The second part of this thesis was concerned with the modeling of hydrophone data in VSP and crosswell experiments. We first considered the case where the fluid-filled borehole was embedded in a stratified formation. A method was proposed for computing the pressure in the borehole fluid for a source in the formation, in which the borehole coupling theory was hybridly combined with the discrete wavenumber/global matrix algorithm. This method is accurate at low frequencies and is as fast as existing ones for modeling elastic wave propagation in a horizontally layered medium. We used this method to simulate the Kent Cliffs borehole experiment, where synthetic predictions of both the traveltime and the RMS amplitude were found to match the observed hydrophone data. We also considered the case where the formations adjacent to the borehole were neither homogeneous nor stratified. A method for calculating the pressure in the fluid-filled borehole was developed by cascading the 3-D elastic finite difference formulation with the borehole coupling theory. An optimal absorbing boundary condition was discovered and incorporated into the 3-D finite difference algorithm. Directly including the borehole in the finite difference model was found not to be feasible even for the currently available parallel computer. We circumvented this difficulty by dividing the whole problem into two parts: propagation from the source to the presumed borehole location by the finite difference method, and coupling into the fluid by applying the borehole coupling equations. This method was applied to simulate the Kent Cliffs hydrophone VSP data with a 3-D geological model including dipping formations. The synthetic P-wave amplitudes were found to match the observed ones better than the previous predictions with a stratified medium.

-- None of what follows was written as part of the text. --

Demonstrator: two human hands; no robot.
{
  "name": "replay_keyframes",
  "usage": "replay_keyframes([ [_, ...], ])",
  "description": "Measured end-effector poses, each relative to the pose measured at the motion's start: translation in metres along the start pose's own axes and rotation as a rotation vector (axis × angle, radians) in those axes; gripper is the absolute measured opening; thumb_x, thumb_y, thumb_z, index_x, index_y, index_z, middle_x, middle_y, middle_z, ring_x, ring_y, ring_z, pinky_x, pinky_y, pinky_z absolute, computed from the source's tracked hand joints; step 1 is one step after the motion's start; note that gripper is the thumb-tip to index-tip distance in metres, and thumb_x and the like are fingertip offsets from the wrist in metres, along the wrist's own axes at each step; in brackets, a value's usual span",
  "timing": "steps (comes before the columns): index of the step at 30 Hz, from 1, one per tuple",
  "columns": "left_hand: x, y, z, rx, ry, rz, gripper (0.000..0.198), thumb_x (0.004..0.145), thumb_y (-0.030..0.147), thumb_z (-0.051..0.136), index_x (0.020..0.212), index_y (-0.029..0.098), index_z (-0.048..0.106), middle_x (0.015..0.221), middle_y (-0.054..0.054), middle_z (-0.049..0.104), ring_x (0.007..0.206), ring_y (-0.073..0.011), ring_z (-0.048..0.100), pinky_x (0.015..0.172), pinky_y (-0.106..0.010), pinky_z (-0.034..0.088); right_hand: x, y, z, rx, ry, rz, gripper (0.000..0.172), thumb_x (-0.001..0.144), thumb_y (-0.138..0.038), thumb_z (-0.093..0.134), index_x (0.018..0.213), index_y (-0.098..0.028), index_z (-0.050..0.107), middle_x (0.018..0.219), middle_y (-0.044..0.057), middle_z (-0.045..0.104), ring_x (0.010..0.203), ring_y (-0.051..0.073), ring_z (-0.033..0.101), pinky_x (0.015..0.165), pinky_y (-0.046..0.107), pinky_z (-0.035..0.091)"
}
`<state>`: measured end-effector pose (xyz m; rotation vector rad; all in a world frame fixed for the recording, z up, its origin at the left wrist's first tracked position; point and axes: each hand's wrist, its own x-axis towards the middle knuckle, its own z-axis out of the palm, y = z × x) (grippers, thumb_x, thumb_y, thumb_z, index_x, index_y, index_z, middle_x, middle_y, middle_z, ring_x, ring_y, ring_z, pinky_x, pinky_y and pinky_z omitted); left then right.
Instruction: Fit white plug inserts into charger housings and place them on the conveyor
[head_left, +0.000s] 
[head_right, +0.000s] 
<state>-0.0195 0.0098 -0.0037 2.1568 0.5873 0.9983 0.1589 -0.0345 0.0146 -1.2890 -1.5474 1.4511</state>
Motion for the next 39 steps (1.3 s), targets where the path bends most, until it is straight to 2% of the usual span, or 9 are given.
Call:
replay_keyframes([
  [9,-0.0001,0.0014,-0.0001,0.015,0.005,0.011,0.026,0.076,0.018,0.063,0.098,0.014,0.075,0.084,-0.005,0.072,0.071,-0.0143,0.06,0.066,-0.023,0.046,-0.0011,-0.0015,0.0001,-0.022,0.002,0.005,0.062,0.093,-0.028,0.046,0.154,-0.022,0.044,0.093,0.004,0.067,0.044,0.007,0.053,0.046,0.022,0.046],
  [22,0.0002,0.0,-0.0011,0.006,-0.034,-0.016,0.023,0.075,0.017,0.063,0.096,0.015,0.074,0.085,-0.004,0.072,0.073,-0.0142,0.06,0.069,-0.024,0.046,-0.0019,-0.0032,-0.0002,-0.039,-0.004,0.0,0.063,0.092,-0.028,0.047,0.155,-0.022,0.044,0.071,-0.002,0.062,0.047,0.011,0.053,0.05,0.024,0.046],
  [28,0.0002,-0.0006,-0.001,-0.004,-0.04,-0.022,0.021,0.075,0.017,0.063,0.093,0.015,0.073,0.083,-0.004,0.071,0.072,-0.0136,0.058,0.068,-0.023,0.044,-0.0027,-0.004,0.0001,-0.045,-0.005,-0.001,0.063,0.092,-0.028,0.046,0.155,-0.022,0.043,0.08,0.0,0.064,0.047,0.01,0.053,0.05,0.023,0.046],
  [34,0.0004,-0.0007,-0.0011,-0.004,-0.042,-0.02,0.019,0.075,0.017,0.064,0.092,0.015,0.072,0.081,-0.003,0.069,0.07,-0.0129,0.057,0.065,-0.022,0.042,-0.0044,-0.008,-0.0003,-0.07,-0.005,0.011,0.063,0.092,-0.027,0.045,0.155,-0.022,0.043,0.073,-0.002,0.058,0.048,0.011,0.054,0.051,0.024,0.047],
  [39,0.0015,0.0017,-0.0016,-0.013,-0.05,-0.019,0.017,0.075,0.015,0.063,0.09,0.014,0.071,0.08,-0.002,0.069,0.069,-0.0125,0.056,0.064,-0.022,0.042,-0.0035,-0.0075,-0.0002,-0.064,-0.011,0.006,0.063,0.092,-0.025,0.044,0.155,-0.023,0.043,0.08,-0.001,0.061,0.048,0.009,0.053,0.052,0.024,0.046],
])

In the third part of this thesis, we developed a method for removing the borehole effects from downhole hydrophone data by applying inverse borehole coupling filters. In this method, the hydrophone VSP and crosswell data were transformed into the borehole squeeze pressures, whereby the tube waves were effectively eliminated and the P-wave and S-wave were partially compensated for the borehole effects on their amplitudes. A follow-up procedure was then employed to convert the borehole squeeze pressure to either the pressure or the displacement of an incident wave in the formation. This procedure was successfully applied to process the Kent Cliffs hydrophone VSP data. The processed data could be directly used as inputs to tomographic imaging and full-waveform inversion schemes in which the receiver borehole is not taken into account.